2

I just tried to read in a big json file (the Wikipedia json dump) in Python line by line and got the Error:

Traceback (most recent call last):
  File "C:/.../test_json_wiki_file.py", line 19, in <module>
    test_fct()
  File "C:/.../test_json_wiki_file.py", line 12, in test_fct
    for line in f:
OSError: [Errno 9] Bad file descriptor

Here is my code:

import json

def test_fct():
    data = []
    i = 0
    with open('E:/.../20200713.json/20200713.json') as f:
        for line in f:
            data.append(json.loads(line))
            i = i + 1

        if i > 1:
            input_file.close()
            return data

test_data = test_fct()

The file size is around 700GB and the description (https://www.wikidata.org/wiki/Wikidata:Database_download) of the file states that it can be read line by line. I don't know if this is important but the E:/ hard drive is an external one.

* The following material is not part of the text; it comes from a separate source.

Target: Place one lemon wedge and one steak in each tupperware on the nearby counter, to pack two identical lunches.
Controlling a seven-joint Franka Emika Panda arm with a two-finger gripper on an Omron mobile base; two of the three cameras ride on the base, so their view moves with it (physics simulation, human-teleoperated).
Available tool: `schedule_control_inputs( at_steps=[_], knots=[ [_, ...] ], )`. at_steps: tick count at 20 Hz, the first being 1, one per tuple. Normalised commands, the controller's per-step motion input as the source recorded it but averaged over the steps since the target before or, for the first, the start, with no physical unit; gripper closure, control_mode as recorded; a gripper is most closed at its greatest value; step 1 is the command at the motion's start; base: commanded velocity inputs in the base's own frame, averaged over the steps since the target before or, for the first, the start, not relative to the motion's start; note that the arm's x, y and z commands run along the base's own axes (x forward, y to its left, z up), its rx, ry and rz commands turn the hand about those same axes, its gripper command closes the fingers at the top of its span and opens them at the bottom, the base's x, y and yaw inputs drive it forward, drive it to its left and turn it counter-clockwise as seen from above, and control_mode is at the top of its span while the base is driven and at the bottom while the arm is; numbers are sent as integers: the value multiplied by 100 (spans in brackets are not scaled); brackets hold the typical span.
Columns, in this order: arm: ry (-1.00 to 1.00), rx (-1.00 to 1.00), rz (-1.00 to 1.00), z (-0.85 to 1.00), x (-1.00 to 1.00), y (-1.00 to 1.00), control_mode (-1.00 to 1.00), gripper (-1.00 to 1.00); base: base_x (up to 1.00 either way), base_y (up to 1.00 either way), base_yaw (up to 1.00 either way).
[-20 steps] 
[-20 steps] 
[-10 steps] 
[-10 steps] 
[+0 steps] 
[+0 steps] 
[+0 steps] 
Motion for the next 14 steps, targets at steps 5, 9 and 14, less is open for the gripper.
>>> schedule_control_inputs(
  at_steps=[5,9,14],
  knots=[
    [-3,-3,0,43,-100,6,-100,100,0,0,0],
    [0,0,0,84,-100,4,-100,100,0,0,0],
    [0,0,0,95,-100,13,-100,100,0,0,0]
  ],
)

Thank you for your help in advance :)

LaLeLo
  • 137
  • 1
  • 9
  • You are trying to load 700GB into memory - no wonder it fails :) `data` will grow to size of file, you are appending every row of json to it – Rob Raymond Jul 20 '20 at 13:48

1 Answers1

1

I don't have any firsthand knowledge on opening large files in python, but did you mean to have the path as 20200713.json/20200713.json. Is the first one actually a directory that has a .json extension? I'd also suggest trying to first load a smaller sample of the file (opening might be hard, so maybe just use the more command in terminal?).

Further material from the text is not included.